Berean’s first pastor.

Sebastian, William Henry (1871–1962)

W. H. Sebastian [From the North American Informant, January-February 1963].

William Henry Sebastian, a pioneer of the black Adventist work, joined the work of the Southern Missionary Society led by Edson White in 1900, and later ministered in the Mississippi, Alabama, Georgia, and Virginia conferences.

Early Life (1871-1899)

William Henry Sebastian was born in Marietta, Pennsylvania, September 28, 1871, to William Franklin and Missouri Sebastian. He had four sisters; two older – Jane and Amanda, and two younger – Annie and Mary. His father served several years in the U.S. Colored Infantry during the Civil War and raised his family in the African Methodist Episcopal (A.M.E.) church.

In 1896, William, now 24 and living in Washington, D.C., purchased Bible Readings for the Home Circle, Eden to Eden, Hymns and Tunes, Early Writings, and Gospel Workers. He had a great desire to learn more about the Bible. After reading and studying these books William became a Seventh-day Adventist.

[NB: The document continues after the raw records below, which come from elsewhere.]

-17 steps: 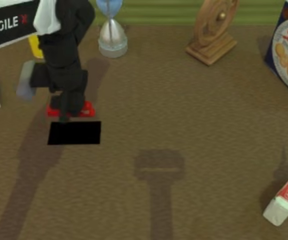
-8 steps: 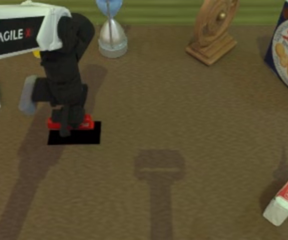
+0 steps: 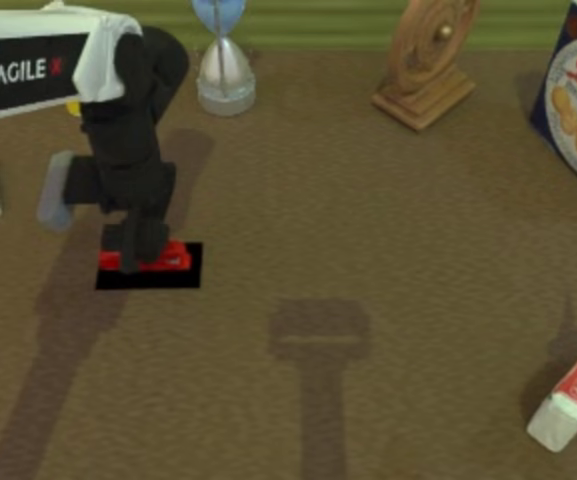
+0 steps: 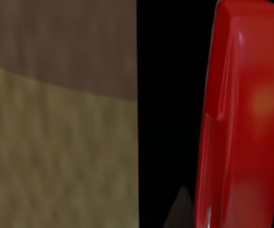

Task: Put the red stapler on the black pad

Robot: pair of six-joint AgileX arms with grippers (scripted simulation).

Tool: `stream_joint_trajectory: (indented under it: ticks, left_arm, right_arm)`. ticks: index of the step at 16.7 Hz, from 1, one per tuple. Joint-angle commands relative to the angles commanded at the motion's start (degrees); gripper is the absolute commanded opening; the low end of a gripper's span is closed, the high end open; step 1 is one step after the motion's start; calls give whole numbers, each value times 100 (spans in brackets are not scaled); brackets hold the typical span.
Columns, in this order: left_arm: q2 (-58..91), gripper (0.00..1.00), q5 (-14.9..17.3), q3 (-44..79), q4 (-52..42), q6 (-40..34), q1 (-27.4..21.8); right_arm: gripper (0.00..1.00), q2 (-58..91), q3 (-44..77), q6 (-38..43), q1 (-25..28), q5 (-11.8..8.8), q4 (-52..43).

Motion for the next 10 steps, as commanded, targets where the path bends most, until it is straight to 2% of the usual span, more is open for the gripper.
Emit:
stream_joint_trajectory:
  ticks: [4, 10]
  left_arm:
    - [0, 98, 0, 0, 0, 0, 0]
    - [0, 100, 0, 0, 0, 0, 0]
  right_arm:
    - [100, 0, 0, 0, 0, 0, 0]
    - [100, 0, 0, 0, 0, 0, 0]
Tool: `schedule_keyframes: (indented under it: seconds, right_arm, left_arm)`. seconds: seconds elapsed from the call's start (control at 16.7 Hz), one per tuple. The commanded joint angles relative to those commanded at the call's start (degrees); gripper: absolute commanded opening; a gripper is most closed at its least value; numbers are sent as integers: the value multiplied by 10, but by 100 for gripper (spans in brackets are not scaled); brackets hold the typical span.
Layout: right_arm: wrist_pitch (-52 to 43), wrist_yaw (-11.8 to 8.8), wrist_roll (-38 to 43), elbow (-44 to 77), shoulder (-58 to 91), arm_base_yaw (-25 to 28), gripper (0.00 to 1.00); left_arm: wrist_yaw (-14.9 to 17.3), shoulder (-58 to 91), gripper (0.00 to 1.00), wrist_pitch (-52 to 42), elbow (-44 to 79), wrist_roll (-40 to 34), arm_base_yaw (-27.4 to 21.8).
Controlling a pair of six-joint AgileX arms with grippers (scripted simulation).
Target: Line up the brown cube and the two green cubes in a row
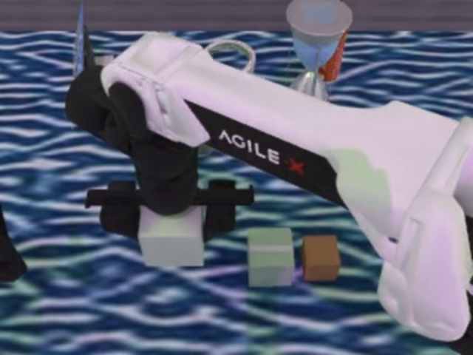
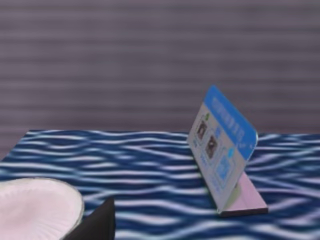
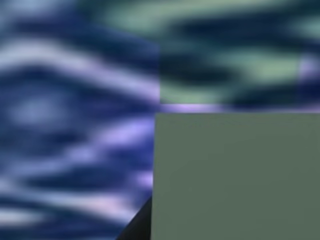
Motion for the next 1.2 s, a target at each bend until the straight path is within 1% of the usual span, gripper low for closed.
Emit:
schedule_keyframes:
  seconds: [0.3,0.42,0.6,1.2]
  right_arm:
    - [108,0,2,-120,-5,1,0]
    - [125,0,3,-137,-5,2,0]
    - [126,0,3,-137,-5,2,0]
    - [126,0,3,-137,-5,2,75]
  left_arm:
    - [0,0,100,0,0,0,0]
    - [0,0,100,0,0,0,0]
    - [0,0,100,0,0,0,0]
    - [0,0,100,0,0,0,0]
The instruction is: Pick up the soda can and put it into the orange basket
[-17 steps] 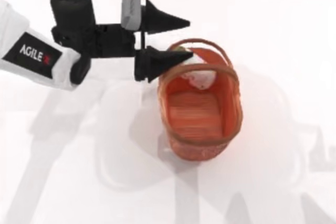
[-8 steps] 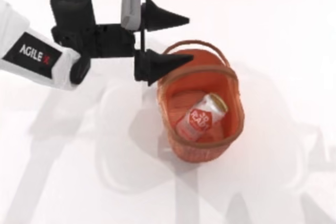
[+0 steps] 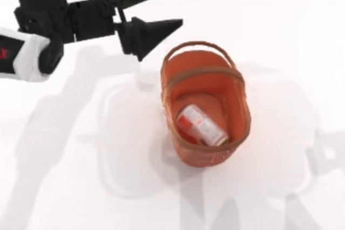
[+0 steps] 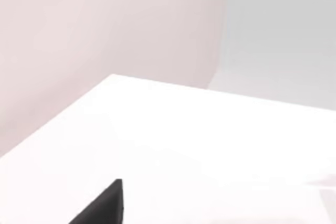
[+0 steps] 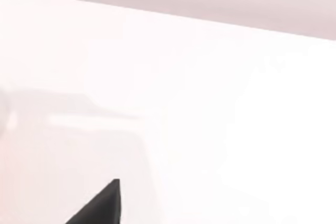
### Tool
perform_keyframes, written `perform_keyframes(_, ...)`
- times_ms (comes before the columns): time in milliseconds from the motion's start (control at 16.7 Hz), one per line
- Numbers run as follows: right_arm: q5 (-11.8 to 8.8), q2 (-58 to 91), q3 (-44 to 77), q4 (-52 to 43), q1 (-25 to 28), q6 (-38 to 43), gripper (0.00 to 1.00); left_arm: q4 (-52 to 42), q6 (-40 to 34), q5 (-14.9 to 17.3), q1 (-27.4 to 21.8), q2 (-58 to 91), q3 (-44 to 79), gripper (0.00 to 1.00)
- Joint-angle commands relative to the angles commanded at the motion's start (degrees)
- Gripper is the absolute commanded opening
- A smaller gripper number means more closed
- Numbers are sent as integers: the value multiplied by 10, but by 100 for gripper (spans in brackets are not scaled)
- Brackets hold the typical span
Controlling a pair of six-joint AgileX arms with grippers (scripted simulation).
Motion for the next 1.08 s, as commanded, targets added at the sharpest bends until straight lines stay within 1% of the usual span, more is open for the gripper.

In Washington he met Dr. J. H. Howard, a staunch Seventh-day Adventist, who encouraged him to go to Battle Creek College and prepare for the ministry. William so impressed an English woman living in Washington – a Catholic lady who became acquainted with him through a cousin – that she gave him $75 to purchase a railroad ticket to Battle Creek, Michigan to attend college. After he began his studies in 1898, this same lady sent him several checks while he was there to pay for his tuition and to support him.

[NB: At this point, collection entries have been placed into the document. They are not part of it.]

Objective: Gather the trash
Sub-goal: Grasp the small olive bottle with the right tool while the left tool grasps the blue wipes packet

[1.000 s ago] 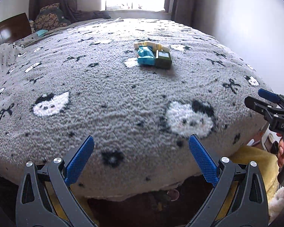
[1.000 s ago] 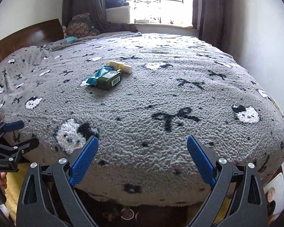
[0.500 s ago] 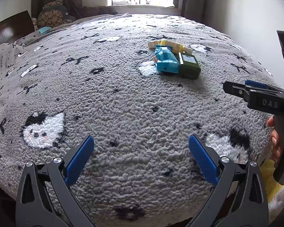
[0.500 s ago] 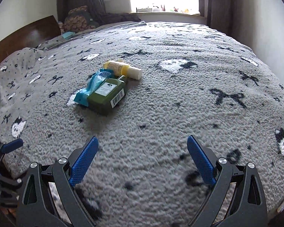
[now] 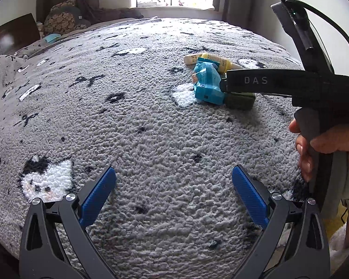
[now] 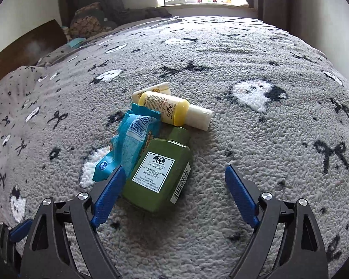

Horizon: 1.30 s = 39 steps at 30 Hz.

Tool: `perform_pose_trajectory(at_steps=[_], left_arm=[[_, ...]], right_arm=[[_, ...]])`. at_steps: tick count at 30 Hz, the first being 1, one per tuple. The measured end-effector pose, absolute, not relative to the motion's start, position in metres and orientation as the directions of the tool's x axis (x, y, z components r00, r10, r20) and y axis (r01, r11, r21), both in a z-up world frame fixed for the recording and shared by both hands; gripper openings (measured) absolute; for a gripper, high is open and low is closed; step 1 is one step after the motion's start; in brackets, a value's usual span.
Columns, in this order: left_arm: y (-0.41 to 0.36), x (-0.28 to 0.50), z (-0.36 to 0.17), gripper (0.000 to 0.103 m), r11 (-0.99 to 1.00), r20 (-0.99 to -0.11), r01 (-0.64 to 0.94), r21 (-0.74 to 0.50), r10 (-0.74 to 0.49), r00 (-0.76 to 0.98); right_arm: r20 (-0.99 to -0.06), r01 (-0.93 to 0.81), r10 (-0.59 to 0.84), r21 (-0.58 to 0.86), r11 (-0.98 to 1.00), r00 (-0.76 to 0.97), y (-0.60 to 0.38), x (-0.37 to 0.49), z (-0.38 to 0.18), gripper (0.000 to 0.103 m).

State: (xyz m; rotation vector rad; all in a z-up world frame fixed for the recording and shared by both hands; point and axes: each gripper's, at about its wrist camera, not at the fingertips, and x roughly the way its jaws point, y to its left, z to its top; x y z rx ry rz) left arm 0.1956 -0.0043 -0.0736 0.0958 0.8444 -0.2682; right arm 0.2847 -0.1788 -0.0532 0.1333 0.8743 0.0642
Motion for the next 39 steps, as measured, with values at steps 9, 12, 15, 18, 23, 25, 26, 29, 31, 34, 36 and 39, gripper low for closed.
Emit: perform_pose_trajectory(at_steps=[9, 12, 15, 18, 23, 25, 26, 29, 31, 34, 36, 39], left_arm=[[-0.007, 0.209, -0.074, 0.095, 0.965, -0.751, 0.262, -0.031, -0.195, 0.631], [-0.012, 0.216, -0.073, 0.095, 0.964, -0.75, 0.265, -0.029, -0.196, 0.632], [-0.02, 0.229, -0.07, 0.095, 0.964, -0.746, 0.264, -0.029, -0.197, 0.636], [-0.031, 0.243, -0.068, 0.095, 0.963, -0.745, 0.267, -0.033, -0.201, 0.636], [-0.057, 0.275, -0.063, 0.094, 0.957, -0.747, 0.289, -0.039, -0.22, 0.628], [-0.067, 0.286, -0.061, 0.094, 0.953, -0.746, 0.299, -0.045, -0.232, 0.625], [-0.072, 0.293, -0.061, 0.092, 0.953, -0.745, 0.3, -0.051, -0.236, 0.624], [-0.08, 0.31, -0.066, 0.082, 0.955, -0.753, 0.288, -0.07, -0.24, 0.613], [-0.082, 0.32, -0.071, 0.072, 0.958, -0.767, 0.274, -0.081, -0.235, 0.597], [-0.082, 0.328, -0.078, 0.06, 0.963, -0.779, 0.258, -0.075, -0.218, 0.588], [-0.081, 0.326, -0.076, 0.041, 0.962, -0.774, 0.264, -0.071, -0.22, 0.594], [-0.081, 0.32, -0.073, 0.038, 0.957, -0.774, 0.283, -0.06, -0.224, 0.593]], right_arm=[[-0.767, -0.053, 0.171, 0.176, 0.983, 0.618, -0.174, 0.299, -0.052, 0.054], [-0.753, -0.064, 0.183, 0.184, 0.981, 0.632, -0.184, 0.289, -0.046, 0.052], [-0.727, -0.048, 0.176, 0.194, 0.98, 0.663, -0.204, 0.279, -0.033, 0.052], [-0.714, -0.031, 0.165, 0.197, 0.98, 0.681, -0.224, 0.271, -0.023, 0.052], [-0.695, -0.029, 0.154, 0.189, 0.982, 0.703, -0.246, 0.256, -0.012, 0.052], [-0.692, -0.034, 0.158, 0.19, 0.981, 0.704, -0.252, 0.25, -0.012, 0.052], [-0.691, -0.037, 0.159, 0.188, 0.981, 0.705, -0.254, 0.246, -0.013, 0.052], [-0.688, -0.045, 0.16, 0.182, 0.982, 0.708, -0.26, 0.235, -0.015, 0.052], [-0.685, -0.052, 0.154, 0.167, 0.985, 0.712, -0.261, 0.228, -0.016, 0.052], [-0.68, -0.057, 0.132, 0.132, 0.99, 0.721, -0.262, 0.214, -0.017, 0.052], [-0.68, -0.061, 0.126, 0.12, 0.991, 0.722, -0.262, 0.208, -0.019, 0.052], [-0.681, -0.068, 0.125, 0.11, 0.992, 0.721, -0.262, 0.2, -0.02, 0.052]])
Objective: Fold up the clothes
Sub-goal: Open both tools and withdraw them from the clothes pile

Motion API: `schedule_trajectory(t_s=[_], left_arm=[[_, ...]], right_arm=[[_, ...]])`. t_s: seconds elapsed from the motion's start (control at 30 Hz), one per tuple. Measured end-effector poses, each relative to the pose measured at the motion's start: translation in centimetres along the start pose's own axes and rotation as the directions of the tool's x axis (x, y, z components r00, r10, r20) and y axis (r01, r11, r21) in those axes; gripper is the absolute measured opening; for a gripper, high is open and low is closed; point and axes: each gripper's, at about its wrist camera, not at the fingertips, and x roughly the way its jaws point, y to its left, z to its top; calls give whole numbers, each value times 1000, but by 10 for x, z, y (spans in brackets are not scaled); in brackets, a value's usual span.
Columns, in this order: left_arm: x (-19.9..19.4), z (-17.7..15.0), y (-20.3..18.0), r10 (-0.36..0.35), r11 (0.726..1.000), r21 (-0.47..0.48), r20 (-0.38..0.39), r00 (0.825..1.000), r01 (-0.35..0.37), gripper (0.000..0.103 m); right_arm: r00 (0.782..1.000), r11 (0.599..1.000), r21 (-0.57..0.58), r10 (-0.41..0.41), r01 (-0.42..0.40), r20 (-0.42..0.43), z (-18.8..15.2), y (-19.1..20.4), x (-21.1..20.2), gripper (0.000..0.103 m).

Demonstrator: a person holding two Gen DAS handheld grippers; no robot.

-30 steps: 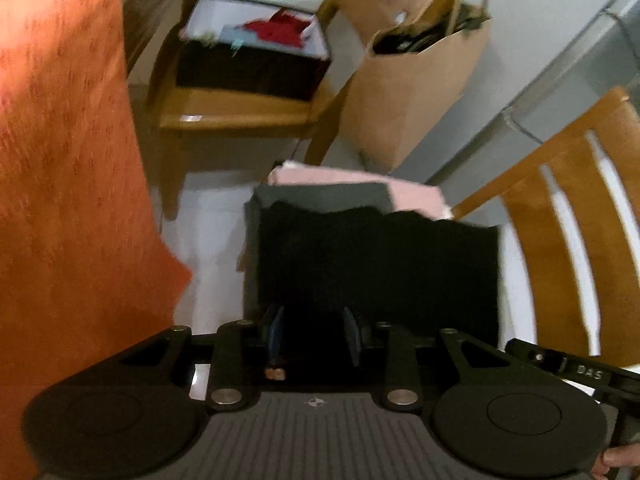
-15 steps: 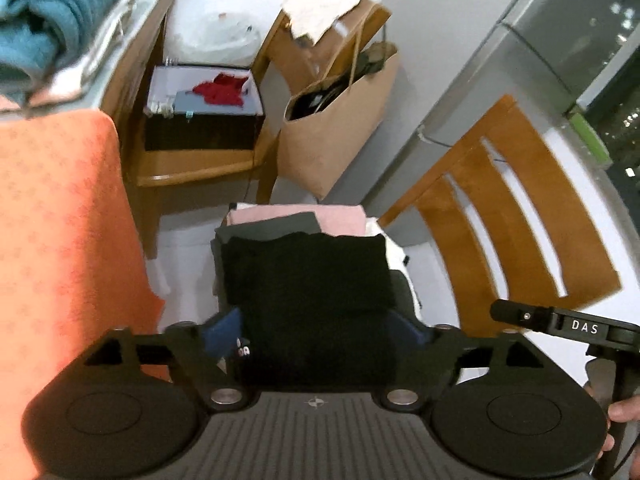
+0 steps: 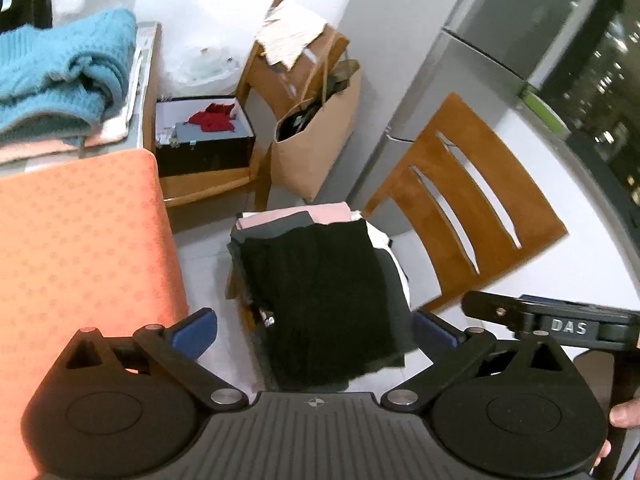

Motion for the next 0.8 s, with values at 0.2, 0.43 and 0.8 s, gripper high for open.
schedule_trajectory(t_s=[0.2,0.43,0.8], left_arm=[[-48,-25,8,-21,994,111,0,1000,21,103],[-82,-48,12,16,984,179,-19,1000,-13,103],[-106,-71,6,118,974,197,-26,993,-110,103]], right_arm=[[999,998,52,-26,24,27,-42,41,-40,103],[999,996,72,-46,44,23,-81,75,-69,103],[1000,997,75,-14,15,-13,-105,86,-81,103]])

Early Ministry (1900-1920)

The early ministry of William Sebastian was very productive but poor health limited his accomplishments in later years. In 1900, Edson White, who had sailed down the Mississippi river in the steamer Morning Star to take the message of Christ to the black people in the South, visited Battle Creek and invited Sebastian to join the work as a Bible instructor and teacher in Yazoo City, Mississippi.

The work of the Southern Missionary Society under White’s direction in had flourished in Mississippi. This success stirred a reaction from white Mississippians who became increasingly concerned about Adventist efforts to improve the condition of blacks in that area. The white youth of Yazoo City, no doubt reflecting their parents’ attitudes, began to taunt F. R. Rogers, the white teacher at the Lintonia Adventist School, whenever they spotted him walking down the main street of the city. The brazen adolescents took pleasure in grabbing Rogers’ coattails while simultaneously chanting the maligning phrase, “Nigger lover! Nigger lover!” At other times they pelted him with brickbats.

Seeing that Rogers’ personal safety was at risk, Edson White searched for qualified black teachers to replace him. The Gospel Herald reported the change:

“This fall the school at this place (Lintonia, a suburb of Yazoo City) was begun with colored teachers. M.C. Strachan as principal, W.H. Sebastian and one assistant as the teachers. The schools in the Cotton Belt never open with large numbers, as many of the children are in the cotton fields until after the holidays; but the membership in this school is larger than it ever has been at this season of the year. From reports received, we judge that the membership is nearly 90, and the attendance about seventy. We expect this to be largely increased when the cotton picking season is over. An interesting work is being done in this suburb of Yazoo City; plans are being laid to bring in some industrial work as soon as the Society is able to do it. A bakery can be established without large expense.”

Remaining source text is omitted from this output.